(DATA BLOCK begins)

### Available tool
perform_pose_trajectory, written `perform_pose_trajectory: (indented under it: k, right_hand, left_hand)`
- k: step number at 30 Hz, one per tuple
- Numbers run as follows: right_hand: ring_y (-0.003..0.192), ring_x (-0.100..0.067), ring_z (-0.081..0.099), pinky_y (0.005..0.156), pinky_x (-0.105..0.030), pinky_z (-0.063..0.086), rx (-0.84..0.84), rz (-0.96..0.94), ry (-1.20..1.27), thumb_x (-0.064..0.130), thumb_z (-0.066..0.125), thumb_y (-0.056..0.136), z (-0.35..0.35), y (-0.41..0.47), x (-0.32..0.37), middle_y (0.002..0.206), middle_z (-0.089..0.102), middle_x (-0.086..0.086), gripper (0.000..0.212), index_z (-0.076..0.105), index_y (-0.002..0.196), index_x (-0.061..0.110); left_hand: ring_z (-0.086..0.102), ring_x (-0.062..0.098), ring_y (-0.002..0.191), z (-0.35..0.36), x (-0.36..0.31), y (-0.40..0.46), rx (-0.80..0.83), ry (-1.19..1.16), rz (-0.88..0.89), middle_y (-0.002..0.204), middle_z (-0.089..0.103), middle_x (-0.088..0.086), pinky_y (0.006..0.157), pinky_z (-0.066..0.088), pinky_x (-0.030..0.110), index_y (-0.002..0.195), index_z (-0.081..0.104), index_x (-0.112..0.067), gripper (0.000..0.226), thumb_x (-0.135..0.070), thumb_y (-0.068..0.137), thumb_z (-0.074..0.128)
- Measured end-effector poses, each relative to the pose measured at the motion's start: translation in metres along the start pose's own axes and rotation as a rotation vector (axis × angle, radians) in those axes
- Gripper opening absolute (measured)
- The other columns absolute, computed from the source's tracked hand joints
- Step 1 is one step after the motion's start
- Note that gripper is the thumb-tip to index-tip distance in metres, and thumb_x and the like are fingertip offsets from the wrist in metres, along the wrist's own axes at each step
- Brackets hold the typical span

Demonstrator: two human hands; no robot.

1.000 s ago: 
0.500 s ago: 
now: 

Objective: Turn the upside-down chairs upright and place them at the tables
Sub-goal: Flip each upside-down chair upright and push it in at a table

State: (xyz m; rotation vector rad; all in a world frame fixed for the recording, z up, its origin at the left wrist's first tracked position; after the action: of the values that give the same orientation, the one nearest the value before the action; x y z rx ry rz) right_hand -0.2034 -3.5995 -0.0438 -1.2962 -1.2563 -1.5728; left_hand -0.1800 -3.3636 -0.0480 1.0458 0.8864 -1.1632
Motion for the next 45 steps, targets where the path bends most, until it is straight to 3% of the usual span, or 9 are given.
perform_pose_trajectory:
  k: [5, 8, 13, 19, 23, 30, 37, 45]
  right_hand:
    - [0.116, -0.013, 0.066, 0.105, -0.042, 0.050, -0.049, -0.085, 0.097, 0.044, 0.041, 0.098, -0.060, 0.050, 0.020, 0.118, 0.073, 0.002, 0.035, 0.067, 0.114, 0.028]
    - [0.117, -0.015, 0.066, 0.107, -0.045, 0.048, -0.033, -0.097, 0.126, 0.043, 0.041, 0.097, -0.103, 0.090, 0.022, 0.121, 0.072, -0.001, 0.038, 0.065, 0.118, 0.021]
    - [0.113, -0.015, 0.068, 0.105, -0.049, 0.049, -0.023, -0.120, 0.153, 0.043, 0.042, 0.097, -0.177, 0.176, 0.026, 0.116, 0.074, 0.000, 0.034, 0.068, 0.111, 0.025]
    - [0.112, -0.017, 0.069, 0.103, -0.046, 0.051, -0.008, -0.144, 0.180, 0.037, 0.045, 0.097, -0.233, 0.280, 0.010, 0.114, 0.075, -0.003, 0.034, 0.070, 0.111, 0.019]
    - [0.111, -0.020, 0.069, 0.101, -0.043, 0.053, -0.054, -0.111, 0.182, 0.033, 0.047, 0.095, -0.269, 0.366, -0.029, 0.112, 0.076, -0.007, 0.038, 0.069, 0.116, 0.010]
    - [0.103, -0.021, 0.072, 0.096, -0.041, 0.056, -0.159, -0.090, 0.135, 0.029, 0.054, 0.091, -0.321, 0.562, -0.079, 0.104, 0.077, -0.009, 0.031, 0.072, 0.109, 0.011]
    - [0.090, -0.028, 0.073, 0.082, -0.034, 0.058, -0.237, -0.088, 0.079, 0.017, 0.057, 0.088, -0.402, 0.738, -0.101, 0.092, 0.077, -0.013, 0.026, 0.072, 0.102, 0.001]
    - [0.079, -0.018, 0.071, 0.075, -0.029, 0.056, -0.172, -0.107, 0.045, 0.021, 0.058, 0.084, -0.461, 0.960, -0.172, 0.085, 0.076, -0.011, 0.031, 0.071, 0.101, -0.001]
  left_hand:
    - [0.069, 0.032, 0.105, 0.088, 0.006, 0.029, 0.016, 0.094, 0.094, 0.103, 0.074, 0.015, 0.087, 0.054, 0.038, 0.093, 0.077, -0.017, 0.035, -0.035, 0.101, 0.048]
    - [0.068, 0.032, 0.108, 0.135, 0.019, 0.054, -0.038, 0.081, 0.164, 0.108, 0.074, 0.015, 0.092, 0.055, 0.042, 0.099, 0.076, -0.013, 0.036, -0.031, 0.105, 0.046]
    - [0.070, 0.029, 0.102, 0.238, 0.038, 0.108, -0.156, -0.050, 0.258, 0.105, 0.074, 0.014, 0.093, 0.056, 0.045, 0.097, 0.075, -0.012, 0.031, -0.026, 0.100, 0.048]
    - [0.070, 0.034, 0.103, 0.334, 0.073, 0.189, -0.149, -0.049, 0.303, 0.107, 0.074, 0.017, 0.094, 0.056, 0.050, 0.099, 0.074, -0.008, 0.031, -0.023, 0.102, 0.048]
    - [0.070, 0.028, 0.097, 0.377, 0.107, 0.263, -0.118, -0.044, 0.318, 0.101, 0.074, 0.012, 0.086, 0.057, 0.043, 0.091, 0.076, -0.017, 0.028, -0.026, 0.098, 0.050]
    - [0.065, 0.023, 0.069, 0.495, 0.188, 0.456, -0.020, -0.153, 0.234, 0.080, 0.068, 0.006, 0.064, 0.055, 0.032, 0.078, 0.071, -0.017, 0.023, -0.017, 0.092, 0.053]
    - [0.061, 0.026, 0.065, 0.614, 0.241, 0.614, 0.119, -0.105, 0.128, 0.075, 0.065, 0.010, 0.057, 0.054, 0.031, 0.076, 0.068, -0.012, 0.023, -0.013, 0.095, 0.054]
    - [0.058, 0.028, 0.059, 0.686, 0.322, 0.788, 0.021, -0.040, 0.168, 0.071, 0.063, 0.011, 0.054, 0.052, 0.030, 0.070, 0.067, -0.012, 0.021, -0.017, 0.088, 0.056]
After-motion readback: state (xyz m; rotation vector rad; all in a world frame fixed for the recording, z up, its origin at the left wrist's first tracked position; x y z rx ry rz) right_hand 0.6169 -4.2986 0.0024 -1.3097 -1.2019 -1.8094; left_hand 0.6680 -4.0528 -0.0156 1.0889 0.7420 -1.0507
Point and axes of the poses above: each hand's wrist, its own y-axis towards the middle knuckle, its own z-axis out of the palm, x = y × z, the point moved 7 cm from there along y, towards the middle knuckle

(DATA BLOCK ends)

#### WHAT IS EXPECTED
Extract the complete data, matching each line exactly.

#### EXPECTED ANSWER
### Available tool
perform_pose_trajectory, written `perform_pose_trajectory: (indented under it: k, right_hand, left_hand)`
- k: step number at 30 Hz, one per tuple
- Numbers run as follows: right_hand: ring_y (-0.003..0.192), ring_x (-0.100..0.067), ring_z (-0.081..0.099), pinky_y (0.005..0.156), pinky_x (-0.105..0.030), pinky_z (-0.063..0.086), rx (-0.84..0.84), rz (-0.96..0.94), ry (-1.20..1.27), thumb_x (-0.064..0.130), thumb_z (-0.066..0.125), thumb_y (-0.056..0.136), z (-0.35..0.35), y (-0.41..0.47), x (-0.32..0.37), middle_y (0.002..0.206), middle_z (-0.089..0.102), middle_x (-0.086..0.086), gripper (0.000..0.212), index_z (-0.076..0.105), index_y (-0.002..0.196), index_x (-0.061..0.110); left_hand: ring_z (-0.086..0.102), ring_x (-0.062..0.098), ring_y (-0.002..0.191), z (-0.35..0.36), x (-0.36..0.31), y (-0.40..0.46), rx (-0.80..0.83), ry (-1.19..1.16), rz (-0.88..0.89), middle_y (-0.002..0.204), middle_z (-0.089..0.103), middle_x (-0.088..0.086), pinky_y (0.006..0.157), pinky_z (-0.066..0.088), pinky_x (-0.030..0.110), index_y (-0.002..0.195), index_z (-0.081..0.104), index_x (-0.112..0.067), gripper (0.000..0.226), thumb_x (-0.135..0.070), thumb_y (-0.068..0.137), thumb_z (-0.074..0.128)
- Measured end-effector poses, each relative to the pose measured at the motion's start: translation in metres along the start pose's own axes and rotation as a rotation vector (axis × angle, radians) in those axes
- Gripper opening absolute (measured)
- The other columns absolute, computed from the source's tracked hand joints
- Step 1 is one step after the motion's start
- Note that gripper is the thumb-tip to index-tip distance in metres, and thumb_x and the like are fingertip offsets from the wrist in metres, along the wrist's own axes at each step
- Brackets hold the typical span

Demonstrator: two human hands; no robot.

1.000 s ago: 
0.500 s ago: 
now: 

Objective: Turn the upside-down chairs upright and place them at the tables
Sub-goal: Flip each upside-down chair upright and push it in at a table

State: (xyz m; rotation vector rad; all in a world frame fixed for the recording, z up, its origin at the left wrist's first tracked position; after the action: of the values that give the same orientation, the one nearest the value before the action; x y z rx ry rz) right_hand -0.2034 -3.5995 -0.0438 -1.2962 -1.2563 -1.5728; left_hand -0.1800 -3.3636 -0.0480 1.0458 0.8864 -1.1632
Motion for the next 45 steps, targets where the path bends most, until it is straight to 3% of the usual span, or 9 are given.
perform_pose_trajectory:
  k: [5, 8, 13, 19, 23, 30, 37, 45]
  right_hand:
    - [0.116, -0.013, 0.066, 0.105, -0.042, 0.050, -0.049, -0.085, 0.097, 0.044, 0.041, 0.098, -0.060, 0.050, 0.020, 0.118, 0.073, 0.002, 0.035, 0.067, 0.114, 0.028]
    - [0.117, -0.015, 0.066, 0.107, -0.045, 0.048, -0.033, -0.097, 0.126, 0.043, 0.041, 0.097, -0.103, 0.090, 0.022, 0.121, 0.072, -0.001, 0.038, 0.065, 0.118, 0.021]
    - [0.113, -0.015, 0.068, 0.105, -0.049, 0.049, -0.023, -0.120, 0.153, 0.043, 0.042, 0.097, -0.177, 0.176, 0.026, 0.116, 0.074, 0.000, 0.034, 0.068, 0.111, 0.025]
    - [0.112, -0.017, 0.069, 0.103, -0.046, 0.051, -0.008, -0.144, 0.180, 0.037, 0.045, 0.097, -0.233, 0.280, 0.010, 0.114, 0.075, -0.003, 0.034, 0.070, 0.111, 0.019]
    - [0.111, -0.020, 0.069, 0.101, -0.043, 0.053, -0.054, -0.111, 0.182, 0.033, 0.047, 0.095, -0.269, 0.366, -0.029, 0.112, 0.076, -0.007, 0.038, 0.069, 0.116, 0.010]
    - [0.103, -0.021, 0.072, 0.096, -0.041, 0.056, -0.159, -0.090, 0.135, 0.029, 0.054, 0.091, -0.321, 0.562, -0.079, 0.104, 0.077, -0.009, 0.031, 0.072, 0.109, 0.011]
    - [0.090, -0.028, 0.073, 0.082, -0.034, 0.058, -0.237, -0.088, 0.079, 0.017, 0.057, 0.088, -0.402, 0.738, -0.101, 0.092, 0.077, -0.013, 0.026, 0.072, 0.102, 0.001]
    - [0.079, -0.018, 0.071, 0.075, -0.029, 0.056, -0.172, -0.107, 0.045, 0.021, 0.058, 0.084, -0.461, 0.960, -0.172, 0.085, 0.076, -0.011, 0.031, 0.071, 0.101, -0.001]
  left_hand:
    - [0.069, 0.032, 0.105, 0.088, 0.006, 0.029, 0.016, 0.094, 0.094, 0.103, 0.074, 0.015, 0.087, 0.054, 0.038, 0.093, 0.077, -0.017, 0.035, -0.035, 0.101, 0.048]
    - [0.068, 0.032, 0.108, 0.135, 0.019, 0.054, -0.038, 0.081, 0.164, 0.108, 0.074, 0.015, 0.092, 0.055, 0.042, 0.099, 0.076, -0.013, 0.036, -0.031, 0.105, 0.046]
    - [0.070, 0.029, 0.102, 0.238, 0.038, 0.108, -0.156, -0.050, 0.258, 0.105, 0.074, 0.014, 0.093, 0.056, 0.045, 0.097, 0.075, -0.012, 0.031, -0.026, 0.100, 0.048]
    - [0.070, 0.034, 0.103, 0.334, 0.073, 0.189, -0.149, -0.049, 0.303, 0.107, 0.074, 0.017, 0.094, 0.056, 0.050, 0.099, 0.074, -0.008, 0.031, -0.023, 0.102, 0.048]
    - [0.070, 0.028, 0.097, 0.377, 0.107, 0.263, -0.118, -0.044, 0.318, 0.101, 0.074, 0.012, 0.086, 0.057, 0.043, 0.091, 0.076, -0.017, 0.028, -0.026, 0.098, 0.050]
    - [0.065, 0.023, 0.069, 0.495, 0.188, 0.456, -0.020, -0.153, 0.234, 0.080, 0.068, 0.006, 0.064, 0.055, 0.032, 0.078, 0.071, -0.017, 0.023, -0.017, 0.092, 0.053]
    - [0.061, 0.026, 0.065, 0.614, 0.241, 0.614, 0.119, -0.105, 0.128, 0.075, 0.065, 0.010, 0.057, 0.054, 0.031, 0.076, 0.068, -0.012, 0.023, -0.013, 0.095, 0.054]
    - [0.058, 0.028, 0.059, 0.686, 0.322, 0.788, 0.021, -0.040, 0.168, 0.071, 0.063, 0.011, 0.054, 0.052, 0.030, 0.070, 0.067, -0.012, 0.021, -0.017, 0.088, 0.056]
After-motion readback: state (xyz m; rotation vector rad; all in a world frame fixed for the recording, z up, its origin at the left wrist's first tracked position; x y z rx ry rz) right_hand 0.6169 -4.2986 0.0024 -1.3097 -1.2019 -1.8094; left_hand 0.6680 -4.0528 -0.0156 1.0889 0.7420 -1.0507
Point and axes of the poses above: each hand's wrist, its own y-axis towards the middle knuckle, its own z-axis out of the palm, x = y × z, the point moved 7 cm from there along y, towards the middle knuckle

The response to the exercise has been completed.